▶ What you have to do:
Copy the lines below verbatim. Begin with the first and end with the line containing "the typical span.".

___ Data section

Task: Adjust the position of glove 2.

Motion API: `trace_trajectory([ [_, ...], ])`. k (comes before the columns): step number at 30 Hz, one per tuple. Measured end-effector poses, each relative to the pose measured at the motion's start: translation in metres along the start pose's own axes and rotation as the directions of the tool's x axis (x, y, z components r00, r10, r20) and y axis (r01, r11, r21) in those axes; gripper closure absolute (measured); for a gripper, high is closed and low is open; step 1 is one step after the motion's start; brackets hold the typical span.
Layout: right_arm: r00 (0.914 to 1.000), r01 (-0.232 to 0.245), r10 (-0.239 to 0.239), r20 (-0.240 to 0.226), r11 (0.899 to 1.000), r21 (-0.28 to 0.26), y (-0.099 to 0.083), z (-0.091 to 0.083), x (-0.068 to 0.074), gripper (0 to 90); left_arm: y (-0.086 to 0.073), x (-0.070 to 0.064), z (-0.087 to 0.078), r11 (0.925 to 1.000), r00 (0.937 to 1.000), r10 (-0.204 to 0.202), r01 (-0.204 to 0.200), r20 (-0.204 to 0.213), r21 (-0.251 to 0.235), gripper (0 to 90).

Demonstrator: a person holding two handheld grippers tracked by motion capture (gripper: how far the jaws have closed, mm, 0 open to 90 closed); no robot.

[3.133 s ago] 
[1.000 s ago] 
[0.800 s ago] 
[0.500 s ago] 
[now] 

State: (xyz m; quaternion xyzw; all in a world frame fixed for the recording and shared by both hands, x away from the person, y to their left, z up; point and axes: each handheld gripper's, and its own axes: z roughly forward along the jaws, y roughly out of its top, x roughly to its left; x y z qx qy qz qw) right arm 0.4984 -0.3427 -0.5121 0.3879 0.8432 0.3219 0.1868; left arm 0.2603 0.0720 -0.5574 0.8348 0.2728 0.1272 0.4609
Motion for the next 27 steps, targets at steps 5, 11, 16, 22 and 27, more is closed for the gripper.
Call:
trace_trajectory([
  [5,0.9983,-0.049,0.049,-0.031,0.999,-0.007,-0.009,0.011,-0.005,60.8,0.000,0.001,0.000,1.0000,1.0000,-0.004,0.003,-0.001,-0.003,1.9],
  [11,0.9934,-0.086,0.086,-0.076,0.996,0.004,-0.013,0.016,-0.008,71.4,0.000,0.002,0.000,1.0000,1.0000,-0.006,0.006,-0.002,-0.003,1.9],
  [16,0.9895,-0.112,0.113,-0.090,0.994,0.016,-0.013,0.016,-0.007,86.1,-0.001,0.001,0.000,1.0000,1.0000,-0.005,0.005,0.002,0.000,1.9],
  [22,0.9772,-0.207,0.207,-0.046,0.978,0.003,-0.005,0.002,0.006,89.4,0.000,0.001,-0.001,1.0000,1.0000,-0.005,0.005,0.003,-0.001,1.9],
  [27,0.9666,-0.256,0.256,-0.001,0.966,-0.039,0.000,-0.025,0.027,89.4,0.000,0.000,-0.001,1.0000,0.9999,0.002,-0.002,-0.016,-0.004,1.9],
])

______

▶ Exercise output:
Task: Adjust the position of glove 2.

Motion API: `trace_trajectory([ [_, ...], ])`. k (comes before the columns): step number at 30 Hz, one per tuple. Measured end-effector poses, each relative to the pose measured at the motion's start: translation in metres along the start pose's own axes and rotation as the directions of the tool's x axis (x, y, z components r00, r10, r20) and y axis (r01, r11, r21) in those axes; gripper closure absolute (measured); for a gripper, high is closed and low is open; step 1 is one step after the motion's start; brackets hold the typical span.

The answer has been given, and the exercise is done.